**Work instructions:** Repeat the data that follows, word for word, without the images.

**Data segment:**
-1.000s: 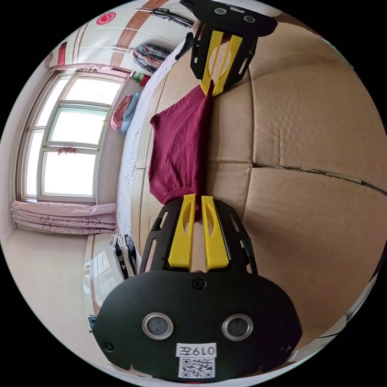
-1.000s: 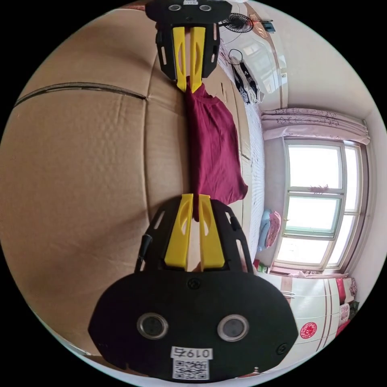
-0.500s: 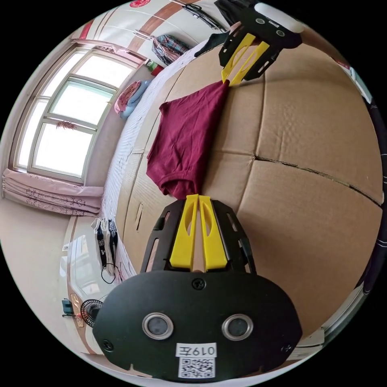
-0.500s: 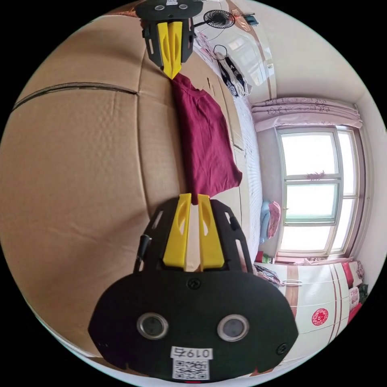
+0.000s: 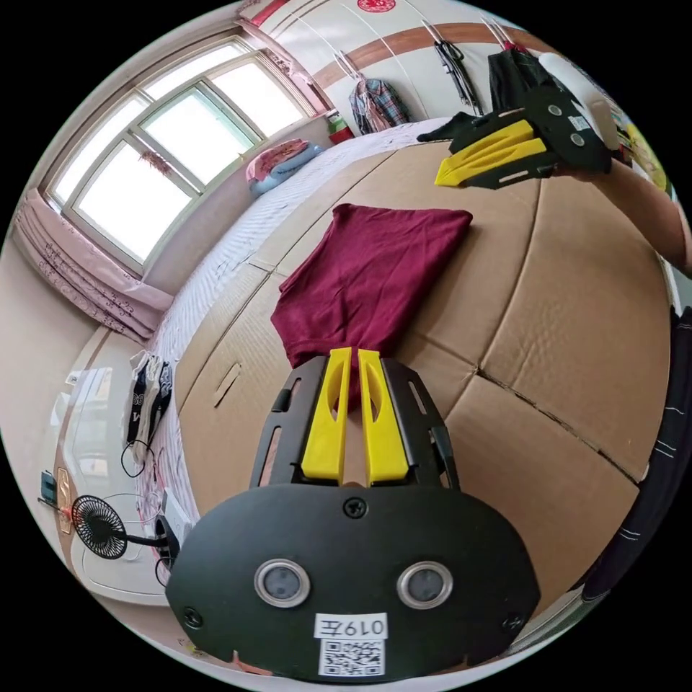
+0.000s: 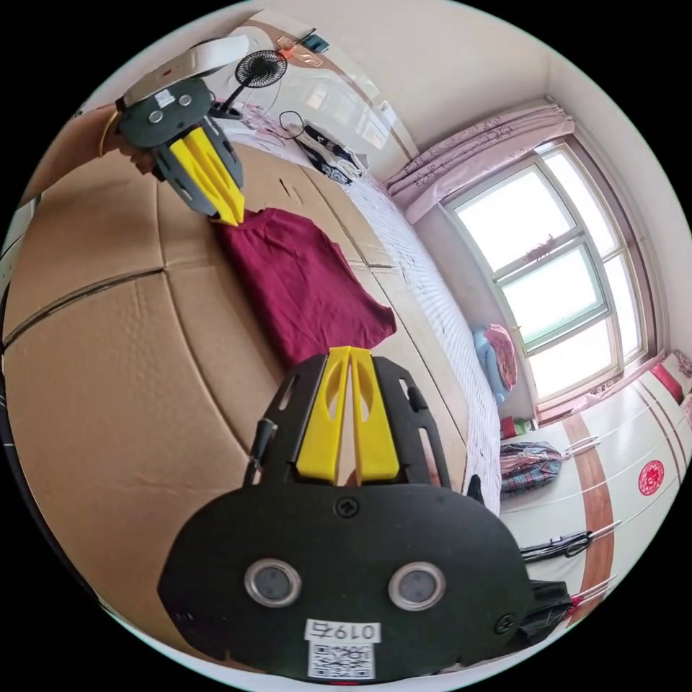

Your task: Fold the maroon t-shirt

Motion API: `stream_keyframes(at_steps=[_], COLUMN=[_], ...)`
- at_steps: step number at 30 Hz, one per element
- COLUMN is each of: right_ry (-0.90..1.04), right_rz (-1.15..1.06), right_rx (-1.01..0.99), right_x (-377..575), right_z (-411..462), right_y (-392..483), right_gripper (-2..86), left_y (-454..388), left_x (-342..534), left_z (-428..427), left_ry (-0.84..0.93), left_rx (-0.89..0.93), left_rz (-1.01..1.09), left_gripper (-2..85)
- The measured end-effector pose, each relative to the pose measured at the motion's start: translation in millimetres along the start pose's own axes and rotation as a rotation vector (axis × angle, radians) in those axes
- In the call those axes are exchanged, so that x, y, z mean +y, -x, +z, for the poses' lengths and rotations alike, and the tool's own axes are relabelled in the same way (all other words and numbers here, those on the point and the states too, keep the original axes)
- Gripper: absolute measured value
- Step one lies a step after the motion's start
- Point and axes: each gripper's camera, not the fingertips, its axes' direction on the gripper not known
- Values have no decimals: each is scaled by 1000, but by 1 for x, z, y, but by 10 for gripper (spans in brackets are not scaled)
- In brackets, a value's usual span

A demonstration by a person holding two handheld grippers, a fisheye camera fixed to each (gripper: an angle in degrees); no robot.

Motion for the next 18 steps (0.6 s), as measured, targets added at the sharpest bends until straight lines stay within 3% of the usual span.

**Exercise solution:**
-1.000s: 
-1.000s: 
-0.500s: 
-0.500s: 
+0.000s: 
+0.000s: 

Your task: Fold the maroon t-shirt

Motion API: `stream_keyframes(at_steps=[_], COLUMN=[_], ...)`
- at_steps: step number at 30 Hz, one per element
- COLUMN is each of: right_ry (-0.90..1.04), right_rz (-1.15..1.06), right_rx (-1.01..0.99), right_x (-377..575), right_z (-411..462), right_y (-392..483), right_gripper (-2..86), left_y (-454..388), left_x (-342..534), left_z (-428..427), left_ry (-0.84..0.93), left_rx (-0.89..0.93), left_rz (-1.01..1.09), left_gripper (-2..85)
- The measured end-effector pose, each relative to the pose measured at the motion's start: translation in millimetres along the start pose's own axes and rotation as a rotation vector (axis × angle, radians) in those axes
- In the call those axes are exchanged, so that x, y, z mean +y, -x, +z, for the poses' lengths and rotations alike, and the tool's own axes are relabelled in the same way (all other words and numbers here, those on the point and the states too, keep the original axes)
- Gripper: absolute measured value
- Step one lies a step after the motion's start
- Point and axes: each gripper's camera, not the fingertips, its axes' direction on the gripper not known
- Values have no decimals: each is scaled by 1000, but by 1 for x, z, y, but by 10 for gripper (spans in brackets are not scaled)
- In brackets, a value's usual span

A demonstration by a person holding two handheld grippers, a fisheye camera fixed to each (gripper: an angle in degrees); no robot.

Motion for the next 18 steps (0.6 s), as measured, targets added at the sharpest bends until straight lines stay within 3% of the usual span.

No further work is required for this exercise.